А он сказал ей с обидой — неправильно ты меня поняла, Таисия Константиновна. А после спросил:

— Зачем ты себя так ведешь?

— Да им же нужно — солдатикам, — ответила она. — Нам скоро в бой, помрет, и девочки не поцелует. И если уж тот гад, так чего другим отказывать? У них же смерть за плечами, а не вещмешок, тут греха нет.

— Так ведь и у тебя смерть за плечами. Ты же и будешь вытаскивать нас из-под огня, и перевязывать, пока сама не попадешь под пулю, мину, снаряд, бомбу.

А она улыбнулась сквозь слезы и только махнула рукой: себя, мол, мне не жалко. Разве я живая после той ночи? Вот если с вами расстанусь — это жалко. Что стихов никогда не услышу.

И они попали на передовую, у проклятой высотки Маяки, которую уже атаковали девять раз всем полком, потеряв убитыми и ранеными человек триста. А сколько еще суждено потерять под кинжальным огнем немецких пулеметов, бивших из двух дотов, от обстрела самолетов, летевших прямо над головами. Зенитных пулеметов полку почему-то не было придано; почему — никто не мог сказать. И вместе с немецкими бомбами на землю летели разноцветные листовки с издевательским стишком: «Вот так вояки, не взяли Маяки».

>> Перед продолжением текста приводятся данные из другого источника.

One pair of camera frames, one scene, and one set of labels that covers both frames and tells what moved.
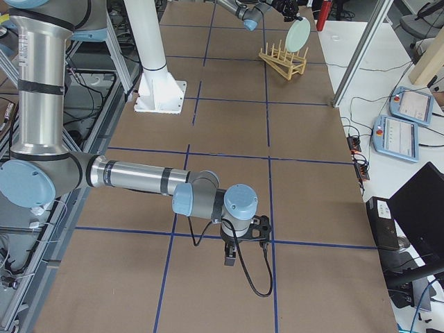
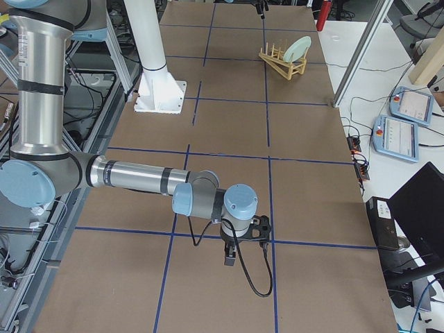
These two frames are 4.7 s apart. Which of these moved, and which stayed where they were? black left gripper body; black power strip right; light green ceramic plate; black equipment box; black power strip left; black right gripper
Moved: black left gripper body; light green ceramic plate
Stayed: black equipment box; black right gripper; black power strip left; black power strip right
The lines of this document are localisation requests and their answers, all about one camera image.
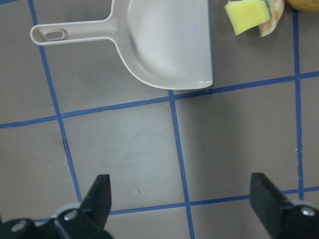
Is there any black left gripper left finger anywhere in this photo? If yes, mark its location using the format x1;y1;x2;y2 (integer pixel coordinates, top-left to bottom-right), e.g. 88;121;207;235
53;174;111;239

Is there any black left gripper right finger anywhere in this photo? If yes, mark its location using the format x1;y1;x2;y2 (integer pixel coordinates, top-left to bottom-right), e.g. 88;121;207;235
250;172;319;239

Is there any beige plastic dustpan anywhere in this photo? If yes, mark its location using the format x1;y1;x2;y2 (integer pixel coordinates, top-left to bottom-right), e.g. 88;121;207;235
30;0;213;90

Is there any yellow green sponge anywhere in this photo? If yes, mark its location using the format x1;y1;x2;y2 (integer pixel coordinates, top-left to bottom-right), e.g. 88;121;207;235
224;0;271;35

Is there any croissant bread piece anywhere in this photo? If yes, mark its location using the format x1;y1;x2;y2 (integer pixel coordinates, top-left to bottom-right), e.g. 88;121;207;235
258;0;285;37

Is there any round brown bread roll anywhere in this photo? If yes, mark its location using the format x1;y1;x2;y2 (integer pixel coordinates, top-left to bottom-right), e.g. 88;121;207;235
286;0;319;12

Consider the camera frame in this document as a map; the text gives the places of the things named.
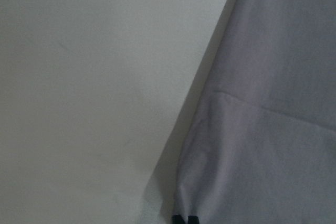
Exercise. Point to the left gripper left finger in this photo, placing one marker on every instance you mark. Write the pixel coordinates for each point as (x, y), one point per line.
(177, 219)

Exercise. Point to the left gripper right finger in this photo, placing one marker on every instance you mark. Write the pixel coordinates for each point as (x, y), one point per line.
(193, 220)

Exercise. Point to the dark brown t-shirt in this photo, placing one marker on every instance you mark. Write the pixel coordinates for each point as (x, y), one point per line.
(260, 147)

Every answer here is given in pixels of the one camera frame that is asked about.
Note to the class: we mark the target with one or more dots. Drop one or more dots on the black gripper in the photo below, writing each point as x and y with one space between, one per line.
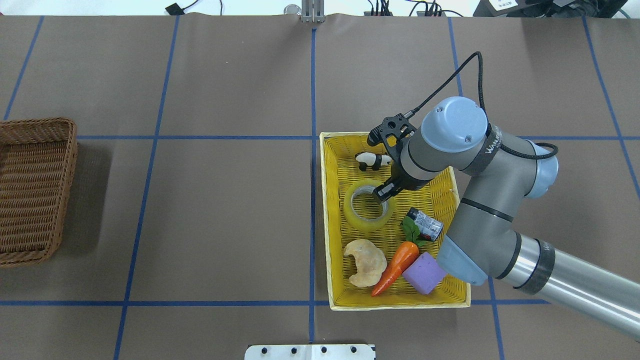
404 182

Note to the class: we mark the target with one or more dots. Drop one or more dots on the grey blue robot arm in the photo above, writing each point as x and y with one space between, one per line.
480 242

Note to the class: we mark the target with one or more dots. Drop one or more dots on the yellow wicker basket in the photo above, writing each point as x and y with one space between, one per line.
439 199

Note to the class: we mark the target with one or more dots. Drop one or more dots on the brown wicker basket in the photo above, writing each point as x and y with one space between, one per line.
38 160

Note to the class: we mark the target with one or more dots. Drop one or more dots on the panda figurine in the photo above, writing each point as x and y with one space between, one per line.
372 161

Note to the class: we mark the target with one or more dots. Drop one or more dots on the small printed can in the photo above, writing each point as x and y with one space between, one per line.
429 228

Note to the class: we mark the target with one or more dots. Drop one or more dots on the orange toy carrot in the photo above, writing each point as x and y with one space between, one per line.
404 256

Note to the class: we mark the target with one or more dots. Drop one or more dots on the toy croissant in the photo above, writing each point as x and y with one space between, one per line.
370 262

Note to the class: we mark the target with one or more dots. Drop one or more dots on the purple foam cube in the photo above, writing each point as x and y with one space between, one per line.
424 274

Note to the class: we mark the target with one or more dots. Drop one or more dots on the grey aluminium post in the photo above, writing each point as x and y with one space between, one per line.
313 11

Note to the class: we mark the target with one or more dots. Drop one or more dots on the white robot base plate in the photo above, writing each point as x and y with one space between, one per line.
358 351

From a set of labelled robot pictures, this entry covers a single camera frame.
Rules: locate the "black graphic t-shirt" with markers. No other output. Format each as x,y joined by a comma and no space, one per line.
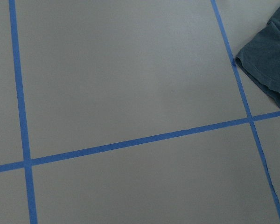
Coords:
259,59

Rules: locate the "brown paper table cover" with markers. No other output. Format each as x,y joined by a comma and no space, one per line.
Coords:
134,112

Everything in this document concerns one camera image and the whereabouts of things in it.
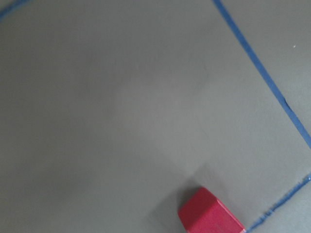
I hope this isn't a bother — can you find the red block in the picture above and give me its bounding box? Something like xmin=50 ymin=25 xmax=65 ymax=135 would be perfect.
xmin=178 ymin=187 xmax=246 ymax=233

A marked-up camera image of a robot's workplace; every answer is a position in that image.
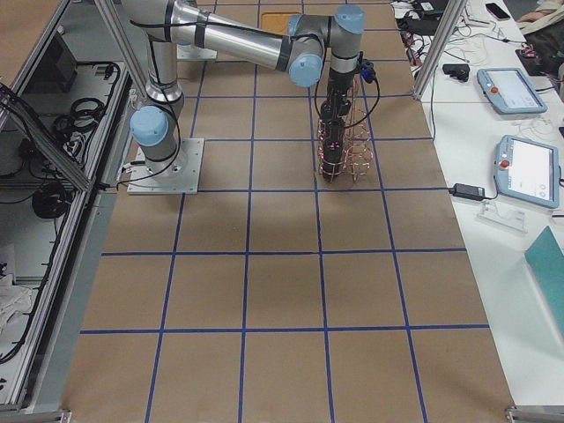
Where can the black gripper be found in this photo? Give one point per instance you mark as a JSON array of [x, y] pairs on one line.
[[338, 88]]

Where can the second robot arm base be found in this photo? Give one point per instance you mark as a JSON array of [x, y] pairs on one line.
[[187, 51]]

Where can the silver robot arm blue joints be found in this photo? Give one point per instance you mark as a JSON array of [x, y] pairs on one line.
[[318, 38]]

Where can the dark wine bottle in basket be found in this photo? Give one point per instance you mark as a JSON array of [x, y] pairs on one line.
[[333, 133]]

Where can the wooden tray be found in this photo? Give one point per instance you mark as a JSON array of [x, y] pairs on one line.
[[280, 22]]

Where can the black handheld device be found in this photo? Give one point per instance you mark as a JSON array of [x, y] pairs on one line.
[[458, 71]]

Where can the black power adapter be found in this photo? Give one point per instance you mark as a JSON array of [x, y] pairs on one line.
[[466, 191]]

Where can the upper teach pendant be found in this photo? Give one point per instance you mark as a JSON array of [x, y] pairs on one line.
[[510, 91]]

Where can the teach pendant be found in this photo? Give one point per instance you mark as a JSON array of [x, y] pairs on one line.
[[527, 170], [510, 91]]

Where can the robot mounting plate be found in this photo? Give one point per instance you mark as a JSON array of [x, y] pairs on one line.
[[182, 176]]

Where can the black smartphone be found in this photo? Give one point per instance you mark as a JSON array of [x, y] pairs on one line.
[[496, 11]]

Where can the lower teach pendant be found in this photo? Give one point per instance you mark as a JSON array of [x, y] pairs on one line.
[[527, 170]]

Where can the clear acrylic stand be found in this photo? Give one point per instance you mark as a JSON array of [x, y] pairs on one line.
[[511, 219]]

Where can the teal box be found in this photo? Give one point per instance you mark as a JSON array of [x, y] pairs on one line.
[[545, 258]]

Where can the copper wire bottle basket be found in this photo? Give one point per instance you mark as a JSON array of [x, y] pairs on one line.
[[357, 153]]

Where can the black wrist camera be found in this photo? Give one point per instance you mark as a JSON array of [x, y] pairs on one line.
[[366, 70]]

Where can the aluminium frame post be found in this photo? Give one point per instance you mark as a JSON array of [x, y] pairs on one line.
[[444, 30]]

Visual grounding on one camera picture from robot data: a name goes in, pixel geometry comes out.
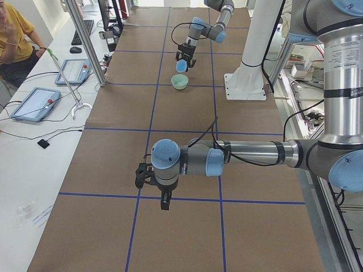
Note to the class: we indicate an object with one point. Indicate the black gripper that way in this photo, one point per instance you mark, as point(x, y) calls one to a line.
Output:
point(165, 187)
point(187, 50)

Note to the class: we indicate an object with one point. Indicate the light blue plastic cup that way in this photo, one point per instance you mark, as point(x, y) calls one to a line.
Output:
point(181, 66)

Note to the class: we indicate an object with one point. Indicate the pale green bowl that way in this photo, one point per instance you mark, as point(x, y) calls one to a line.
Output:
point(179, 81)

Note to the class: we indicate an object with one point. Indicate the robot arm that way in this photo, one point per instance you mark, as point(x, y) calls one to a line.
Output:
point(197, 28)
point(335, 156)

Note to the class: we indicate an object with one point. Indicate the blue teach pendant far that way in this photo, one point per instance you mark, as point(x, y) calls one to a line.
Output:
point(76, 70)

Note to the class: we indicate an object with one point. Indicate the blue teach pendant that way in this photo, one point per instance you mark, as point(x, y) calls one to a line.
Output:
point(36, 105)
point(76, 70)

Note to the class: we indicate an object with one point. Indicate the black computer mouse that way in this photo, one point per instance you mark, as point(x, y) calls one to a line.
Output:
point(75, 50)

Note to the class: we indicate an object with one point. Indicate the reacher grabber stick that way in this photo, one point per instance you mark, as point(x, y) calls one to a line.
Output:
point(61, 80)

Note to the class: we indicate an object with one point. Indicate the small black square pad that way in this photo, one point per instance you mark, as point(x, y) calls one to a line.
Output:
point(43, 143)

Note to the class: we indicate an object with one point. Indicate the blue teach pendant near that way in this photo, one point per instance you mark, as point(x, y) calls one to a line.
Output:
point(36, 105)

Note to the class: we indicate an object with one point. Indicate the person in yellow shirt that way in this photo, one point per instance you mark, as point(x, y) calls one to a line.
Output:
point(21, 46)

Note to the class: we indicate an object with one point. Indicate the white pedestal column base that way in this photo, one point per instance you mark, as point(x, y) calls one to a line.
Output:
point(247, 83)

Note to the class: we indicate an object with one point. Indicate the aluminium frame post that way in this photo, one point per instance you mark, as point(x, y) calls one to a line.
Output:
point(80, 27)

В те сутки перед рассветом, по сигналу двух зеленых ракет, была назначена десятая лобовая атака. Вечером к Бутову пришли гости — Тося и сосед слева, командир первой роты лейтенант Алексей Теплов. Пришли попрощаться перед боем: ведь кому суждено вернуться — неизвестно. У Теплова оказалось на донышке трофейной фляги немного спирта. Выпили из крышки грамм по тридцать, потом Бутов читал стихи, потом просто глядели друг на друга так, как смотрят на войне перед боем, — прощально и словно в последний раз. У Тоси в глазах были слезы, от стихов ли, от жалости к Теплову и Бутову, которых она любила, к солдатикам, прикорнувшим на дне траншеи. От жалости, но не от страха — страха она не знала, вернее, чувствовала обреченность: не сегодня убьют, так завтра, какая разница.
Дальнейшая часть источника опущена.